#### EXERCISE GOAL:
Every record below must be retyped exactly, with the pictures left out.
[GIVEN INFORMATION]
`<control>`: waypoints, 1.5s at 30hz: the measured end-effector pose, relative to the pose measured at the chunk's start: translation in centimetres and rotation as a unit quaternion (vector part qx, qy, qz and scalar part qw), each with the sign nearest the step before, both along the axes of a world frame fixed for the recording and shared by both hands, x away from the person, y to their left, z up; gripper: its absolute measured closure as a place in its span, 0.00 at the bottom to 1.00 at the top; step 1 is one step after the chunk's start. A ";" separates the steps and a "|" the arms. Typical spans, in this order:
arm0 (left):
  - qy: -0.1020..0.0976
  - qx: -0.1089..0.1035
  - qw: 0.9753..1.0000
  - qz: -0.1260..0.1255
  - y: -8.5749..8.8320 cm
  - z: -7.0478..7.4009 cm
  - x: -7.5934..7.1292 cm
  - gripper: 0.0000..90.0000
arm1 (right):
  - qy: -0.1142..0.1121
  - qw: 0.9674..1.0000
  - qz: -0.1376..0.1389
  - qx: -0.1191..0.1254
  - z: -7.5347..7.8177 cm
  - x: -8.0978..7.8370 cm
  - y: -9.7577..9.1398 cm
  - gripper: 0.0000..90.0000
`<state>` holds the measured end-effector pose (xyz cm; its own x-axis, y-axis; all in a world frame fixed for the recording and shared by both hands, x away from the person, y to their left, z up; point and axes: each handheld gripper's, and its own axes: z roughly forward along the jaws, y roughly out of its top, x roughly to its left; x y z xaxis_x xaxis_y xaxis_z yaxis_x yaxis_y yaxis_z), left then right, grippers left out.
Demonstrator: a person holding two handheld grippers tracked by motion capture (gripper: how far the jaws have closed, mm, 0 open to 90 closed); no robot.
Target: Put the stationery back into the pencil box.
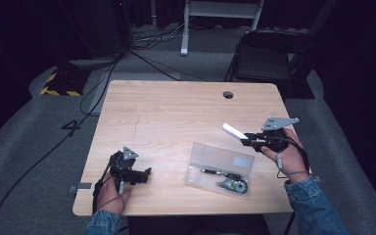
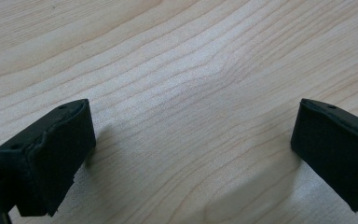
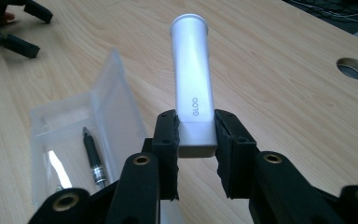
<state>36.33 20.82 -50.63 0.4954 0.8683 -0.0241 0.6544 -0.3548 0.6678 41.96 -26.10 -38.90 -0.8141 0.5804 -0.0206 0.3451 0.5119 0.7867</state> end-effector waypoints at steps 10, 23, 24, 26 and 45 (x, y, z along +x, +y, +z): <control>0.000 0.000 1.000 0.000 0.0 0.0 0.0 0.00 | 0.002 0.998 0.058 -0.017 0.3 -1.1 1.9 0.80; 0.000 0.000 1.000 0.000 0.0 0.0 0.0 0.00 | 0.013 0.992 0.120 -0.038 0.1 -2.2 3.8 0.80; 0.000 0.000 1.000 0.000 0.0 0.0 0.0 0.00 | 0.013 0.991 0.126 -0.040 0.1 -2.3 3.9 0.80; 0.000 0.000 1.000 0.000 0.0 0.0 0.0 0.00 | 0.015 0.989 0.140 -0.044 -0.1 -2.4 4.2 0.80; 0.000 0.000 1.000 0.000 0.0 0.0 0.0 0.00 | 0.042 0.972 0.208 -0.099 -2.0 -3.0 6.3 0.80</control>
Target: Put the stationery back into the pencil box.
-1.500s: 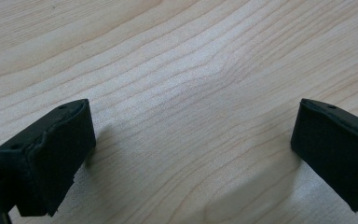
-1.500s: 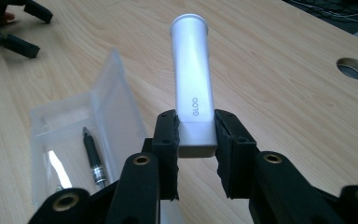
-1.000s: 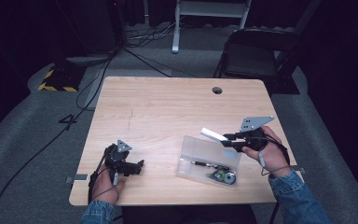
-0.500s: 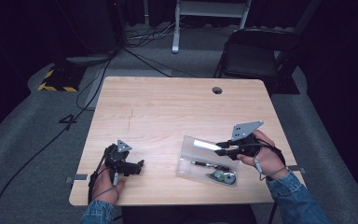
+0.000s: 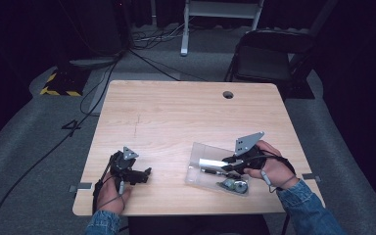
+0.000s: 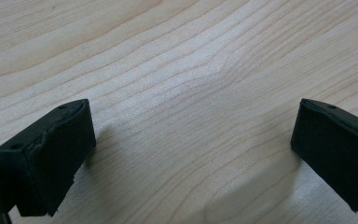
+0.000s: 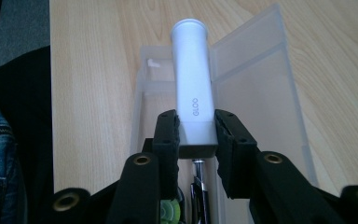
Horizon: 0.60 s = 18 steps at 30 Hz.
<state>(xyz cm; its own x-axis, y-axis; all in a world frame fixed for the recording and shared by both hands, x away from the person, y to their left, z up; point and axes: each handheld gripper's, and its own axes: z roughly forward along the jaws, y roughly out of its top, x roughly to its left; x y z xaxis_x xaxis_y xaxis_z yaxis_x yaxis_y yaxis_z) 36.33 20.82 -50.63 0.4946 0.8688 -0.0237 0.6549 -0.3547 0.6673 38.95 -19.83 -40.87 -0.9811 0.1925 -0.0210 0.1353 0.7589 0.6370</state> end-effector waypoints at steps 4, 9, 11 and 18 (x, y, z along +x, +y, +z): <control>0.000 -0.001 1.000 0.000 0.0 0.0 0.0 0.00 | 0.004 1.000 0.019 -0.015 -0.6 -0.1 0.4 0.80; 0.000 0.000 1.000 0.000 0.0 0.0 0.0 0.00 | 0.008 0.999 0.034 -0.028 -1.0 -0.3 0.8 0.80; 0.000 0.000 1.000 0.000 0.0 0.0 0.0 0.00 | 0.010 0.999 0.037 -0.033 -1.2 -0.2 0.8 0.80; 0.000 0.000 1.000 0.000 0.0 0.0 0.0 0.00 | 0.016 0.998 0.040 -0.046 -1.7 -0.1 0.9 0.80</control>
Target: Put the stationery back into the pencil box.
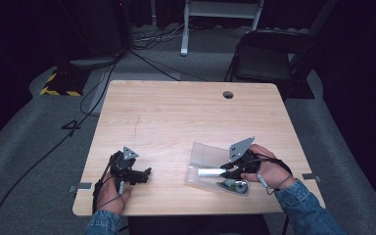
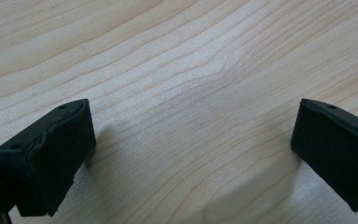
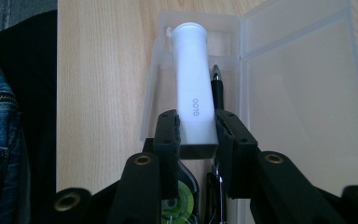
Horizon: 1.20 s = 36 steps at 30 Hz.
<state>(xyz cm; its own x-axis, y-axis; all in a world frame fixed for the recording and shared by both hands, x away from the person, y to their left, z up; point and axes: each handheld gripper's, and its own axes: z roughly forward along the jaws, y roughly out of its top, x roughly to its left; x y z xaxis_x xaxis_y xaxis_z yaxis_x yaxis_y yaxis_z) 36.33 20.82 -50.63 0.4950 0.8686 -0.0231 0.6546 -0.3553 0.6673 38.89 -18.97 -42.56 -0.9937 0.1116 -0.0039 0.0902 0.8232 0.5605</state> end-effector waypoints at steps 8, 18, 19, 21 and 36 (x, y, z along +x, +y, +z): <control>0.000 -0.001 1.000 0.000 0.0 0.0 0.0 0.00 | 0.005 1.000 0.006 -0.017 -0.6 0.1 0.1 0.80; 0.000 0.000 1.000 0.000 0.0 0.0 0.0 0.00 | 0.001 1.000 0.010 -0.028 -1.3 0.3 0.2 0.80; 0.000 0.000 1.000 0.000 0.0 0.0 0.0 0.00 | 0.002 1.000 0.011 -0.027 -1.4 0.3 0.3 0.80; 0.000 0.000 1.000 0.000 0.0 0.0 0.0 0.00 | 0.002 1.000 0.010 -0.028 -1.4 0.3 0.3 0.80; 0.000 -0.001 1.000 0.000 0.0 0.0 0.0 0.00 | 0.006 0.999 0.000 -0.047 -2.9 0.7 0.4 0.79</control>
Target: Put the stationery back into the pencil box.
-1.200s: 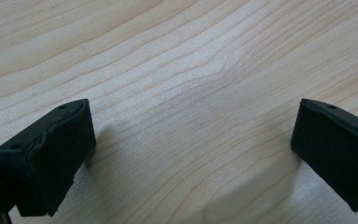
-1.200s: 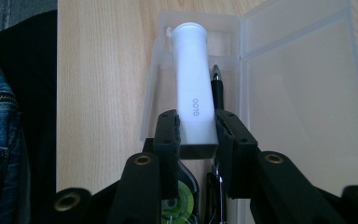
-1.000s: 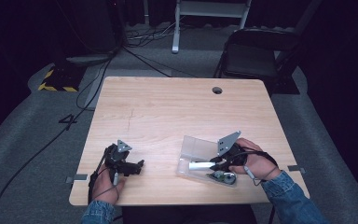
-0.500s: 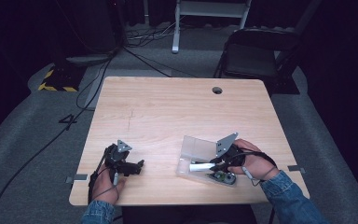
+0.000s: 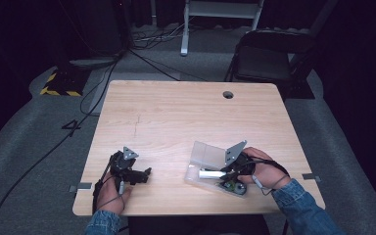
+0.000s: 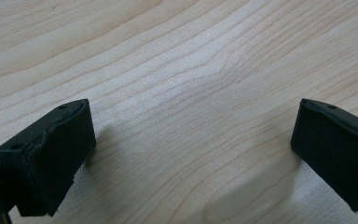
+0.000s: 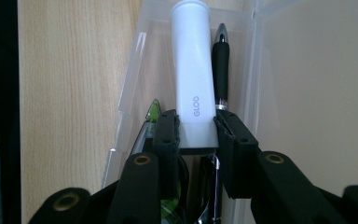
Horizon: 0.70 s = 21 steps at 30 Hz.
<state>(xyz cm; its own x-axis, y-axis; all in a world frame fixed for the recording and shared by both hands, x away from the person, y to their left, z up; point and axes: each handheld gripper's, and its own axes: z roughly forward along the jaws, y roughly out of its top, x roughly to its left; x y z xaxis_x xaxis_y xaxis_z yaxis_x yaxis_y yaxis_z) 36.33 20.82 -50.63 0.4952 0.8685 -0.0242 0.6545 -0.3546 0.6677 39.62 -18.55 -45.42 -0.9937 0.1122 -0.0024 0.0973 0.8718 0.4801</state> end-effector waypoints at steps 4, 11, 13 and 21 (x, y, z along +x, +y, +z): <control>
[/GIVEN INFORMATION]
#### ANSWER BELOW:
`<control>`: waypoints, 1.5s at 30hz: the measured end-effector pose, relative to the pose measured at the chunk's start: translation in centimetres and rotation as a unit quaternion (vector part qx, qy, qz and scalar part qw), each with the sign nearest the step before, both along the axes of a world frame fixed for the recording and shared by both hands, x away from the person, y to their left, z up; gripper: its absolute measured closure as a place in its span, 0.00 at the bottom to 1.00 at the top; step 1 is one step after the chunk's start. A ";" separates the steps and a "|" the arms. Typical spans, in this order:
arm0 (left):
  - qy: -0.1020..0.0976
  - qx: -0.1089..0.1035
  - qw: 0.9753..1.0000
  - qz: -0.1260..0.1255
  - y: -8.5749..8.8320 cm
  - z: -7.0478..7.4009 cm
  - x: -7.5934..7.1292 cm
  - gripper: 0.0000..90.0000
arm1 (right):
  - qy: -0.1142..0.1121
  - qw: 0.9674..1.0000
  - qz: -0.1376..0.1389
  - qx: -0.1191..0.1254
  - z: -7.5347..7.8177 cm
  - x: -8.0978..7.8370 cm
  - y: -9.7577..9.1398 cm
  - gripper: 0.0000..90.0000
`<state>` holds the measured end-effector pose (xyz cm; its own x-axis, y-axis; all in a world frame fixed for the recording and shared by both hands, x away from the person, y to their left, z up; point and axes: each handheld gripper's, and its own axes: z roughly forward along the jaws, y roughly out of its top, x roughly to its left; x y z xaxis_x xaxis_y xaxis_z yaxis_x yaxis_y yaxis_z), left then right, grippers left out.
Demonstrator: a person holding two handheld grippers tracked by motion capture (gripper: how far the jaws have closed, mm, 0 open to 90 closed); no robot.
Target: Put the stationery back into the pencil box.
<state>36.33 20.82 -50.63 0.4954 0.8683 -0.0241 0.6544 -0.3548 0.6678 41.96 -26.10 -38.90 -0.8141 0.5804 -0.0206 0.3451 0.5119 0.7867</state> end-effector waypoints at steps 10, 23, 24, 26 and 45 (x, y, z along +x, +y, +z): <control>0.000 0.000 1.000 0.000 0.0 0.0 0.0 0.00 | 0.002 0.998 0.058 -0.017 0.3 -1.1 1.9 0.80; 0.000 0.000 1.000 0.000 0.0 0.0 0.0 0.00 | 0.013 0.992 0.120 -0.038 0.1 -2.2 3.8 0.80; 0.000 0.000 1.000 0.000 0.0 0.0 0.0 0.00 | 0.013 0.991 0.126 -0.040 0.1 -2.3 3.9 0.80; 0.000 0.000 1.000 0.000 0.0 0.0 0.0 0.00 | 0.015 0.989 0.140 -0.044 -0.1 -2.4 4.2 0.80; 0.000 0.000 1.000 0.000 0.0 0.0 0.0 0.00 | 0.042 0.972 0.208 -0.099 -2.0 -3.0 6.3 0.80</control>
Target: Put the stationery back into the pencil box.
-1.500s: 
-1.500s: 
-1.000s: 
-0.500s: 
+0.000s: 
+0.000s: 
+0.000s: 
Horizon: 0.60 s = 18 steps at 30 Hz.
<state>(xyz cm; its own x-axis, y-axis; all in a world frame fixed for the recording and shared by both hands, x away from the person, y to their left, z up; point and axes: each handheld gripper's, and its own axes: z roughly forward along the jaws, y roughly out of its top, x roughly to its left; x y z xaxis_x xaxis_y xaxis_z yaxis_x yaxis_y yaxis_z) 36.33 20.82 -50.63 0.4946 0.8688 -0.0237 0.6549 -0.3547 0.6673 38.95 -19.83 -40.87 -0.9811 0.1925 -0.0210 0.1353 0.7589 0.6370</state> end-effector waypoints at steps 4, 9, 11 and 18 (x, y, z along +x, +y, +z): <control>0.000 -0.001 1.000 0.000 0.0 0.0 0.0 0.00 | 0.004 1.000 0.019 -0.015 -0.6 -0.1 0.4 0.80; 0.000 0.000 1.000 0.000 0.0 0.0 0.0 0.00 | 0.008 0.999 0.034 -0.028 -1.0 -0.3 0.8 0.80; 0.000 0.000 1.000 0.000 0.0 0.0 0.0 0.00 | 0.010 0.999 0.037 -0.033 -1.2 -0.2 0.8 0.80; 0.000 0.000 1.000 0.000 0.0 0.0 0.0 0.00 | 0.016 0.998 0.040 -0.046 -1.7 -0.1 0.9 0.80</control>
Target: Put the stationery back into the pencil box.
Horizon: 1.20 s = 36 steps at 30 Hz.
<state>(xyz cm; its own x-axis, y-axis; all in a world frame fixed for the recording and shared by both hands, x away from the person, y to their left, z up; point and axes: each handheld gripper's, and its own axes: z roughly forward along the jaws, y roughly out of its top, x roughly to its left; x y z xaxis_x xaxis_y xaxis_z yaxis_x yaxis_y yaxis_z) 36.33 20.82 -50.63 0.4950 0.8686 -0.0231 0.6546 -0.3553 0.6673 38.89 -18.97 -42.56 -0.9937 0.1116 -0.0039 0.0902 0.8232 0.5605</state> end-effector waypoints at steps 8, 18, 19, 21 and 36 (x, y, z along +x, +y, +z): <control>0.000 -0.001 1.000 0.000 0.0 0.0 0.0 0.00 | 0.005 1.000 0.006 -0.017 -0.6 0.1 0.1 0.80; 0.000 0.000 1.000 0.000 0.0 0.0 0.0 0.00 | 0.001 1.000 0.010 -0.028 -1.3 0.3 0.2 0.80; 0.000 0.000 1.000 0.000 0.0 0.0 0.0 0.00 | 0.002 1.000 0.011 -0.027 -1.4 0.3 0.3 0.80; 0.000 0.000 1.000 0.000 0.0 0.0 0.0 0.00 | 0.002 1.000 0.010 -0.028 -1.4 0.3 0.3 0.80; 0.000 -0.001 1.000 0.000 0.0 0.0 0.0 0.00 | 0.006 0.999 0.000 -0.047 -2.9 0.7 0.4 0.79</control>
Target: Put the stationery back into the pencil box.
-1.200s: 
-1.200s: 
-1.000s: 
-0.500s: 
+0.000s: 
+0.000s: 
+0.000s: 
Horizon: 0.70 s = 21 steps at 30 Hz.
<state>(xyz cm; its own x-axis, y-axis; all in a world frame fixed for the recording and shared by both hands, x away from the person, y to their left, z up; point and axes: each handheld gripper's, and its own axes: z roughly forward along the jaws, y roughly out of its top, x roughly to its left; x y z xaxis_x xaxis_y xaxis_z yaxis_x yaxis_y yaxis_z) 36.33 20.82 -50.63 0.4952 0.8685 -0.0242 0.6545 -0.3546 0.6677 39.62 -18.55 -45.42 -0.9937 0.1122 -0.0024 0.0973 0.8718 0.4801</state> end-effector waypoints at steps 4, 11, 13 and 21 (x, y, z along +x, +y, +z): <control>

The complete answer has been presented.